[Data excerpt Boundary: Start]
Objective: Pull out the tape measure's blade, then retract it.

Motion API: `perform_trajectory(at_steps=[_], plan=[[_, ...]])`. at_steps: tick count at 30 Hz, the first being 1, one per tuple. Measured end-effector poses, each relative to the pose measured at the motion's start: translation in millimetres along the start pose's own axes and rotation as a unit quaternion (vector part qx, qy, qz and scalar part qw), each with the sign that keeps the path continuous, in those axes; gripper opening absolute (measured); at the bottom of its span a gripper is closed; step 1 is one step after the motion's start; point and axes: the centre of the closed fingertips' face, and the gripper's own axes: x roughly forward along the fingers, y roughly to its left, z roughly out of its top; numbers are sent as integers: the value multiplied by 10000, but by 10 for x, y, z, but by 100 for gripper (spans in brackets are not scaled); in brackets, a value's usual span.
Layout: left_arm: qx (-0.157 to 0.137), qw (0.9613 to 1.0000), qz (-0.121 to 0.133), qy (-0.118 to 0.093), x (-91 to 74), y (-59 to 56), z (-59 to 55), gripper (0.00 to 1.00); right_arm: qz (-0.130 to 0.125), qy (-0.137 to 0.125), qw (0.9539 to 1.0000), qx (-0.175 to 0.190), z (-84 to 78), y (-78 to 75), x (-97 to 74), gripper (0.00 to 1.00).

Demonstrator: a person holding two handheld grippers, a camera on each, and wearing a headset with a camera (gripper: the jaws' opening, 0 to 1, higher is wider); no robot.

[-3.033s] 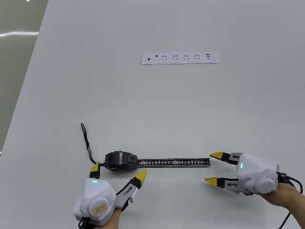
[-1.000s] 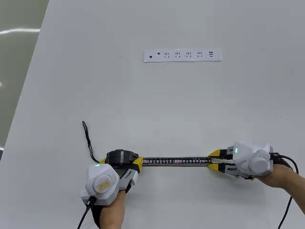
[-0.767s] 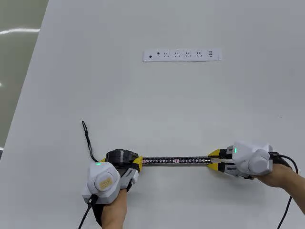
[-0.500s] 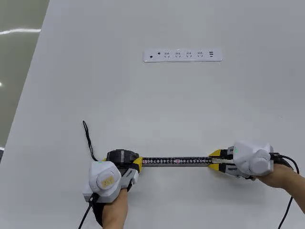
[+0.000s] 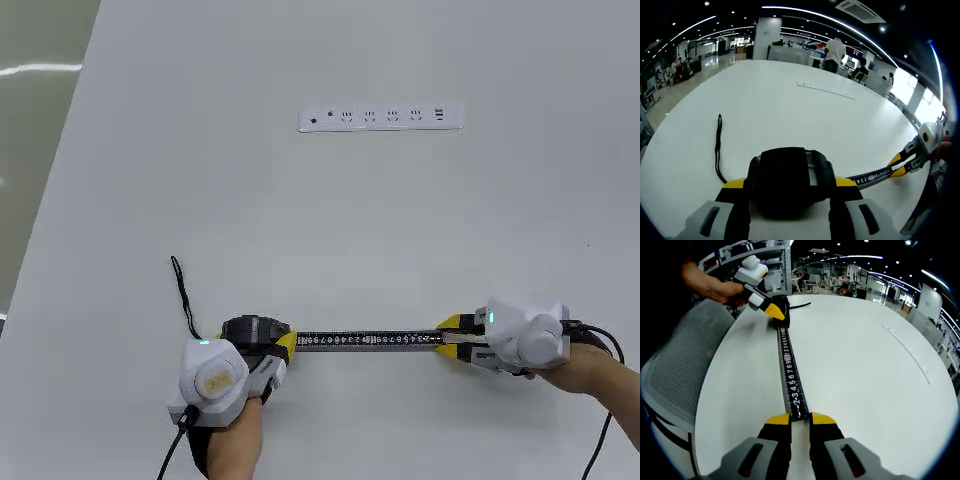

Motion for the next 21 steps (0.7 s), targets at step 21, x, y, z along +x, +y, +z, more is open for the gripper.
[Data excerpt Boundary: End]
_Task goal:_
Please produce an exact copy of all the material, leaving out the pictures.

_Response for this exercise:_
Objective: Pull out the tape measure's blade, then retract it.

Motion API: `perform_trajectory(at_steps=[_], plan=[[_, ...]])`. at_steps: tick count at 30 Hz, the first being 1, one per tuple. Measured end-effector poses, each relative to the pose measured at the motion's start: translation in millimetres along the start pose's own axes and rotation as a unit quaternion (vector part qx, qy, qz and scalar part qw), each with the sign that keeps the path continuous, in those axes; gripper opening absolute (measured); at the bottom of its span a gripper is closed; step 1 is one step after the motion's start; point and axes: the centre of the closed fingertips' face, and the gripper's own axes: x roughly forward along the fingers, y roughly to its left, z roughly out of its top; numbers are sent as integers: the value multiplied by 10000, but by 10 for x, y, z, but by 100 for gripper (spans in brackets are not scaled); in brackets, a value's usual span.
Layout: left_arm: qx (-0.157 to 0.137), qw (0.9613 to 1.0000), qz (-0.121 to 0.133), qy (-0.118 to 0.093), x (-91 to 74), y (-59 to 56), z (-59 to 55), gripper (0.00 to 1.00); right_arm: qz (-0.130 to 0.125), qy (-0.137 to 0.125), qw (0.9539 to 1.0000), qx (-0.175 to 0.190), z (-84 to 78), y (-78 to 75), x (-97 to 74), gripper (0.00 to 1.00).

Demonstrator: a person holding two handheld grippers, a camera on each, and wearing a headset with a camera (gripper: the jaws' opening, 0 to 1, higher is wider); no robot.

[-3.033s] 
[-1.000s] 
[-0.767s] 
[-0.500s] 
[+0.000s] 

Motion for the next 21 steps (0.7 s), targets at step 21, x, y, z along +x, +y, +z, more is open for the gripper.

Nothing more is needed for this answer.